How to Use Deep Learning in Character Posing

by | 26 November 2019 | Animation, Conferences, Software

© Cascadeur

Cascadeur, a contributor to the SIGGRAPH 2019 Studio, is a physics-based animation software for creating physically accurate animations for games and movies, recently introduced by the Russian mobile game developer Banzai Games and its publisher Nekki.

In Cascadeur, developers can create realistic animations of characters of almost any type — humans, animals or any other creatures — without the need to use motion capture technology.

For decades, when creating animations for games, developers had to decide between two production methods: motion capture (MoCap), with 100% realistic motion data, or manual animation (by hand). Both methods have advantages and disadvantages in terms of time, cost, and realism of the results. Although it can be very expressive, handdrawn animation will never look realistic. MoCap looks realistic but has a lot of physical limitations and depends on the skills of the human actors.

Cascadeur introduces a third way of animating, eliminating some of the drawbacks of the other two methods. Cascadeur’s main purpose is to provide animators with convenient tools, allowing them to a) create realistic, believable action animation from scratch and fix the physical characteristics of the animation with the help of physics tools, or b) take existing MoCap data, modify it to the desired result, and fix the correctness of the physical characteristics.

At SIGGRAPH 2019, Banzai Games introduced the closed beta version of Cascadeur in a lecture and a 90-minute workshop. The feature that received the most attention was the alpha version of a deep-learning based AutoPosing tool, which the developers presented with a YouTube video, just in time for SIGGRAPH:

Due to interest in the tool, we asked Banzai Games to tell us more about the development of its AutoPosing feature.
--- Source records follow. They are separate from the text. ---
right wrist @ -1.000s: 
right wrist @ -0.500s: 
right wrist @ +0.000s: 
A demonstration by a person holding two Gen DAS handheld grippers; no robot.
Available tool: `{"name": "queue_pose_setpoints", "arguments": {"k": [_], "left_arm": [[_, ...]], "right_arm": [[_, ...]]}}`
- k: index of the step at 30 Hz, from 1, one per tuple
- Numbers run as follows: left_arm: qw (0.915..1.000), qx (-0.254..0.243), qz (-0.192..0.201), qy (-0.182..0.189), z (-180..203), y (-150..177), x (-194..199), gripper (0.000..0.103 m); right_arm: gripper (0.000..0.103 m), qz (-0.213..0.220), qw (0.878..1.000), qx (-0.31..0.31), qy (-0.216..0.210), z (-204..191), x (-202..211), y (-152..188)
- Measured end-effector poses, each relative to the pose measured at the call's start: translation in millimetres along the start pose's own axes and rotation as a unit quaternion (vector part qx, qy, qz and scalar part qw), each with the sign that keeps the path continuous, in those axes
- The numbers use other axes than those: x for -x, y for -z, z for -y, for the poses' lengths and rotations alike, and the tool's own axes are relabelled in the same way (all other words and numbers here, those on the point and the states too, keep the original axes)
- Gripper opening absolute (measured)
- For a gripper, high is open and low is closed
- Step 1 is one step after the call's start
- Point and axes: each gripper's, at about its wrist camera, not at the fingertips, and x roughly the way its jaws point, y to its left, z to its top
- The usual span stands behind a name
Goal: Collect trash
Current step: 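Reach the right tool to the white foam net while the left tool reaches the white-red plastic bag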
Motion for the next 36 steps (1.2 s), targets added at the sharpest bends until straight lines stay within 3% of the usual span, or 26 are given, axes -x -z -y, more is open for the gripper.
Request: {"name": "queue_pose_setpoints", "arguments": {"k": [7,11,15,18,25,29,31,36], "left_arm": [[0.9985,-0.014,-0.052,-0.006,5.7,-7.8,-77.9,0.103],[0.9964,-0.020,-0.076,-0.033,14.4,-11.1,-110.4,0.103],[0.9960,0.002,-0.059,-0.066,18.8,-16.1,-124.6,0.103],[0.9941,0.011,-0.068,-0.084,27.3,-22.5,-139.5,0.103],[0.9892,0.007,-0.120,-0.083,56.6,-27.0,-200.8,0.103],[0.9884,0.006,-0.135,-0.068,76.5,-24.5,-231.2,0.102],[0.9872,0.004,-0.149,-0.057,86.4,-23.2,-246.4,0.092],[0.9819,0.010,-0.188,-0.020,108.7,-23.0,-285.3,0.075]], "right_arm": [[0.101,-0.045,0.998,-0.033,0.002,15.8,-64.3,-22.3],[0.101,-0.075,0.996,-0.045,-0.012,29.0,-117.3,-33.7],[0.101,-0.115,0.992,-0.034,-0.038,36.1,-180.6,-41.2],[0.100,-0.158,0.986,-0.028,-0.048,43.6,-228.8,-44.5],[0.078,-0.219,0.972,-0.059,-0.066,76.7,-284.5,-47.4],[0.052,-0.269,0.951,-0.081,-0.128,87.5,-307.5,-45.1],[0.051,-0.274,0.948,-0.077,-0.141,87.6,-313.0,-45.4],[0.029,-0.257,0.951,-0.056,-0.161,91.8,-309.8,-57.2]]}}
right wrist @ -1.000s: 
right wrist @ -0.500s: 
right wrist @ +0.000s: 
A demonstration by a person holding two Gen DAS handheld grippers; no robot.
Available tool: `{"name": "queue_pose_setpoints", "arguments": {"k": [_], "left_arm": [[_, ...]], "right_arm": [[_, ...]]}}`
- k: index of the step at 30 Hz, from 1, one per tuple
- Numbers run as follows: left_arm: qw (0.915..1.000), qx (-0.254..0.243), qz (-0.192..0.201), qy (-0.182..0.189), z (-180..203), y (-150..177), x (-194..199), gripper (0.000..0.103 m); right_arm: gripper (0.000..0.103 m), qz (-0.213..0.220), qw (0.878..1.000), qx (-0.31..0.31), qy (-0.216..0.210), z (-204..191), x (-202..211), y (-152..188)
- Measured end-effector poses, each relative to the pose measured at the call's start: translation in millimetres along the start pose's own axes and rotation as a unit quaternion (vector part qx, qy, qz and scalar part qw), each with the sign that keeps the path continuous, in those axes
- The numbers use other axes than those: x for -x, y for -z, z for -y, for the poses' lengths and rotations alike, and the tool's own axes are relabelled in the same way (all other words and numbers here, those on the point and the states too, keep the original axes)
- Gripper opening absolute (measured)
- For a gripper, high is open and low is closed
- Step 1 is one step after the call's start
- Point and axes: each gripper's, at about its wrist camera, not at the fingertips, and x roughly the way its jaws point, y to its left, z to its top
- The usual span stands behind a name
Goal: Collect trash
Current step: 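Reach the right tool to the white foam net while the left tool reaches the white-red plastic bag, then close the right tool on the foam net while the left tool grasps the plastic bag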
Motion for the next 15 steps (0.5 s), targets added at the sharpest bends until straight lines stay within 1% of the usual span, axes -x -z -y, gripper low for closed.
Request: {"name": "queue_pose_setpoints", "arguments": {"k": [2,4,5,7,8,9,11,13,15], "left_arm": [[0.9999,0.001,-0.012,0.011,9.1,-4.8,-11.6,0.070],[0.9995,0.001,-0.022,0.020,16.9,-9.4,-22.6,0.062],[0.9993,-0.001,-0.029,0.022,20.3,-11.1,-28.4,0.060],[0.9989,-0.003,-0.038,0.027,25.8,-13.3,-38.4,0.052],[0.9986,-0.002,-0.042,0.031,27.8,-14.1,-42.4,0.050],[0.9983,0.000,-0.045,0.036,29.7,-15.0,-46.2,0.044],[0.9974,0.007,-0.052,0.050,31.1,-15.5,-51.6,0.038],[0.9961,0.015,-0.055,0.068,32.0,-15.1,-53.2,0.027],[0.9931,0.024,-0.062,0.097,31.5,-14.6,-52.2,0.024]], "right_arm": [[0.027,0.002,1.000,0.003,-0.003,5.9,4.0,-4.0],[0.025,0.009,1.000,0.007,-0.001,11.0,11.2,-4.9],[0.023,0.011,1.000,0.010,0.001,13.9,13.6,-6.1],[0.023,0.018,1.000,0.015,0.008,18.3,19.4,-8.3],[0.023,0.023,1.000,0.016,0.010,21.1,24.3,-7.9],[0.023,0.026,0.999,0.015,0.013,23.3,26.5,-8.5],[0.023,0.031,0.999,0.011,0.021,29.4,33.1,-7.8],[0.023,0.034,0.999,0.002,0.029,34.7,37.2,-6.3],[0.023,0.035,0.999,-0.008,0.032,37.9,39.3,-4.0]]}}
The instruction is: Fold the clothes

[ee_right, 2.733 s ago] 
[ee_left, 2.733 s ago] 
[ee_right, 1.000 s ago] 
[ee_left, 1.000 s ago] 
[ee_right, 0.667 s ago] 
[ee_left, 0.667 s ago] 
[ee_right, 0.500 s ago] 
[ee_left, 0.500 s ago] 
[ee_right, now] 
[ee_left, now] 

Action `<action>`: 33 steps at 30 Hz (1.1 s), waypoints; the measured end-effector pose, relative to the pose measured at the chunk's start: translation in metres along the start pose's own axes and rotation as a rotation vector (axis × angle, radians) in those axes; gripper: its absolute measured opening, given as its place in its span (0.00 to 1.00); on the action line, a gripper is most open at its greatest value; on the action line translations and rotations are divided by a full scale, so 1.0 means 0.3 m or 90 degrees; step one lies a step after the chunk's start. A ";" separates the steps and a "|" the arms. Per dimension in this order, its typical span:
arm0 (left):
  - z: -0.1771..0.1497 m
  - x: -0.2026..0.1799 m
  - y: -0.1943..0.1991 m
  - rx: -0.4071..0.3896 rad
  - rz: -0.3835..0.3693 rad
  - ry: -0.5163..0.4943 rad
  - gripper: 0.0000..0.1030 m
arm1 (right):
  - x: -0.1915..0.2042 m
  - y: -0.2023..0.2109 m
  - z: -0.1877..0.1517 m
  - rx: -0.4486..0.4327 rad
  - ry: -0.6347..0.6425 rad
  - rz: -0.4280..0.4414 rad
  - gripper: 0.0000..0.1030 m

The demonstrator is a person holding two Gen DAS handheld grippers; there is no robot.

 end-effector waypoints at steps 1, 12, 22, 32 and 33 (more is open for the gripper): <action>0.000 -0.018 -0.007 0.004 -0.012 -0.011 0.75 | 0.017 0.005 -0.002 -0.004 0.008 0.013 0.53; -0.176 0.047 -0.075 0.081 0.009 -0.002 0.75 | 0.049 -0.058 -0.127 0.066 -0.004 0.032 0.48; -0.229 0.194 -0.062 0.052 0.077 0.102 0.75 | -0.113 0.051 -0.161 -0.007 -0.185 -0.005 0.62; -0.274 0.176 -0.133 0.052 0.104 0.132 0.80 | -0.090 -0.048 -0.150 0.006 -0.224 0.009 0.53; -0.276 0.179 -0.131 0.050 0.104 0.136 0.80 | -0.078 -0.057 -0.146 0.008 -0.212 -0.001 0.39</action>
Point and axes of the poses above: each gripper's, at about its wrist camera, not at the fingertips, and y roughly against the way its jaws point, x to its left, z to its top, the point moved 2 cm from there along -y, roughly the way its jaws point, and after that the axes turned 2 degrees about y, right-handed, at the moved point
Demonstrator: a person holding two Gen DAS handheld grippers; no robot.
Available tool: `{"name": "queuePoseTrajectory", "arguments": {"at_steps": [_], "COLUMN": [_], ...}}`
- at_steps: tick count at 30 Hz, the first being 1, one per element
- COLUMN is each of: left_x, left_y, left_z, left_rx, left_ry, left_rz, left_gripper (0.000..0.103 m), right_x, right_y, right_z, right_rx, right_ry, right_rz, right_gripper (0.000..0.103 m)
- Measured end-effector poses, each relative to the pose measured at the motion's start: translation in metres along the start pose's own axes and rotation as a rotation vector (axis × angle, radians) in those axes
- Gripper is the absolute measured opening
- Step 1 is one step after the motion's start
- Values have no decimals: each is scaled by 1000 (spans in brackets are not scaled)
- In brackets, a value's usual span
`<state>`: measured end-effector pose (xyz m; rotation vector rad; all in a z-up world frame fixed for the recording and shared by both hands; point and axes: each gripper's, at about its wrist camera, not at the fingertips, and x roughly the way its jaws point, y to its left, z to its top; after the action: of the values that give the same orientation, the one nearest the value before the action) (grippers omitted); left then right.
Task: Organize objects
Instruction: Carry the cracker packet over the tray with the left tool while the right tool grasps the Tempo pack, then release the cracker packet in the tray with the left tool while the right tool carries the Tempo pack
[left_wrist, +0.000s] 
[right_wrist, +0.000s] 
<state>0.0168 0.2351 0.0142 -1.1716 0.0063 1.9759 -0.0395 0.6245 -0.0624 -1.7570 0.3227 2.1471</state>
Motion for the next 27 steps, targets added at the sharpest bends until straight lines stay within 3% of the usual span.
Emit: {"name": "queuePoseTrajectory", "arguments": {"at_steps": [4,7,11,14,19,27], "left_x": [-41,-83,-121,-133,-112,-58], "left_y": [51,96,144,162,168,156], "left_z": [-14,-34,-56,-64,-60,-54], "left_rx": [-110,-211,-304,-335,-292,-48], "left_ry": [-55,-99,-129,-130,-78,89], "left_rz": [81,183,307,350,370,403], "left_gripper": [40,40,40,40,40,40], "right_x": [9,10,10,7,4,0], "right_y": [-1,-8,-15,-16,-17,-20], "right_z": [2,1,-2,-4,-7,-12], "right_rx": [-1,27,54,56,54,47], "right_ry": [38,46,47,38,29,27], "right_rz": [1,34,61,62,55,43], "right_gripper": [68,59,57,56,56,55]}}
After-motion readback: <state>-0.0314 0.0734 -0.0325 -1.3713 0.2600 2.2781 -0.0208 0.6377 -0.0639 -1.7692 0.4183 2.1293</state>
In the following article, Cascadeur Chief Producer Evgeniy Dyabin and his team describe how they approached the development of the AutoPosing tool as well as offer a short tutorial that describes how to use it.

Section 1: How We Developed AutoPosing

While working on our mobile game “Shadow Fight 3,” we accumulated a lot of combat animations — about 1,100 movements with an average duration of about four seconds each. Right from the start, we knew that this would be a good data set for training some kind of neural network. During our work on various projects, we noticed that animators can imagine a character’s pose by drawing a simple stick figure when making their first sketches. Since an experienced animator can set a pose by using a simple sketch, we thought it would be possible for a neural network to handle that, too.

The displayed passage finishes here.